The 40 Greatest Nu-Metal Songs Of All Time #40-21


Jul 1, 2006 (Updated Jul 6, 2006)


The Bottom Line Get your anger and angst out of the cupboard.

Welcome to the 40 Greatest Nu-Metal Songs of All Time (officially). I’m not even going to go into the argument of whether nu-metal is really metal... some of it is, some of it isn’t. You’ll notice if you keep up-to-date with the press that critics have that horrible habit of saying ‘nu-metal is dead.’ I, personally, will never agree, but I thought, seeing as so many are quick to dismiss it these days, that I’d compile a list of the 40 most talented “nu-metal” songs that were ever (or never) aired on your local pop/rock station, if only to relive the memories for you while I still can. Let’s be honest... you were sucked in too, weren’t you? Even if you’ve stayed away from the misnomer with a fifty foot pole since Limp Bizkit released Chocolate Starfish & the Hotdog Flavored-Water, this could be just a passing point of interest for you to see what’s went on outside the main stereotype. It’s also a good list for those that have ever felt frustrated by those who believe that there is nothing good in nu-metal. It was never really a correct genre, and probably half the bands on here wouldn’t be ‘nu-metal’ even if it were, but I thought you and me could have some fun skimming over the biggest trendsetters in this flash in the pan movement. There’s not many acoustic slow songs in here.

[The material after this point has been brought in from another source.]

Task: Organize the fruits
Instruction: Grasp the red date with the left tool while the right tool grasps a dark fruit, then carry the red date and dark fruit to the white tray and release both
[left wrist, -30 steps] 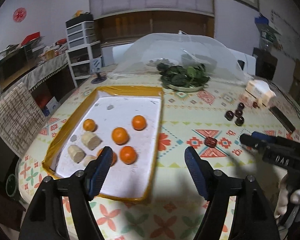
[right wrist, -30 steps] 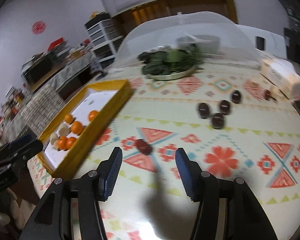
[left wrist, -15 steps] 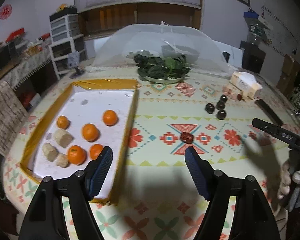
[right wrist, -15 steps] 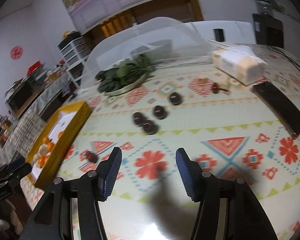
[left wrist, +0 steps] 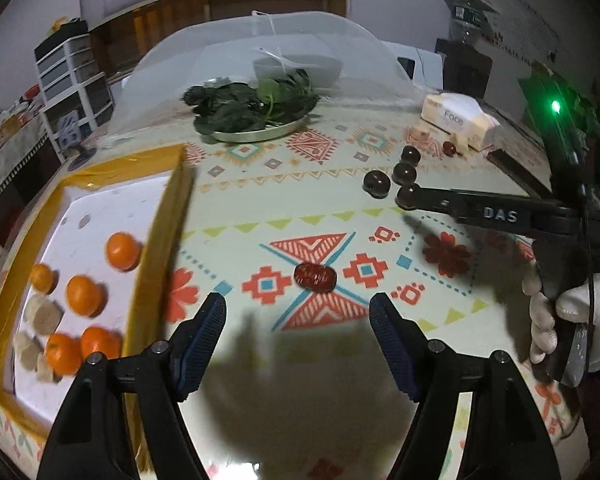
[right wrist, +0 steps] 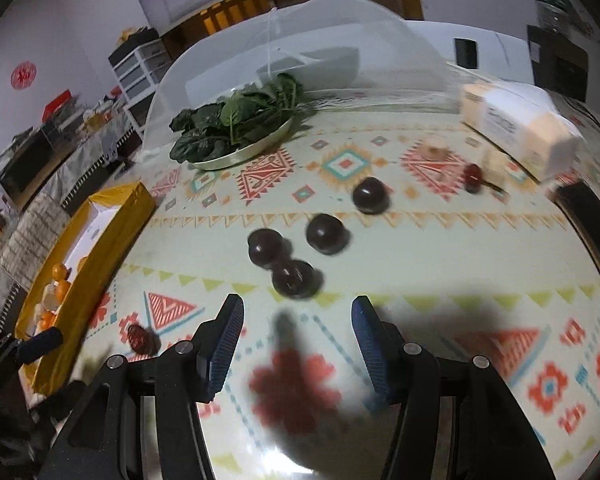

(I’ve also included a small section for a standout line from the track... if you knew it, you’ll remember chanting along to it; if not, well... you can take an insightful look into the diaries of nu-metallists anonymous)

THINGS TO REMEMBER WHEN READING THIS LIST:
1. This is a list of the 40 Greatest Nu-Metal songs of all time, not the most influential. Yes it is accurate. Therefore, I have not included Powerman 5000, Coal Chamber or Dope, because they are rubbish. There is no Hoobastank here, because they are not nu-metal, even by any stretch of the imagination. Nor will you find Kid Rock, as I’ve lumped him into rap.
2. None of nu-metals brainchilds (that means your Rage Against the Machines, Helmets, Sepulturas, Alice In Chains, Panteras or Faith No Mores) are included either.
3. Look closely at the years each song came out, and you’ll find that nu-metal was at it’s most crowded during the early 㢤s.
4. Although this is not based on influentiality, some acts have more reoccurences than others. For example, Staind have more songs than, say, Adema.

Thanks. Enjoy this deliciously ‘passe’ list!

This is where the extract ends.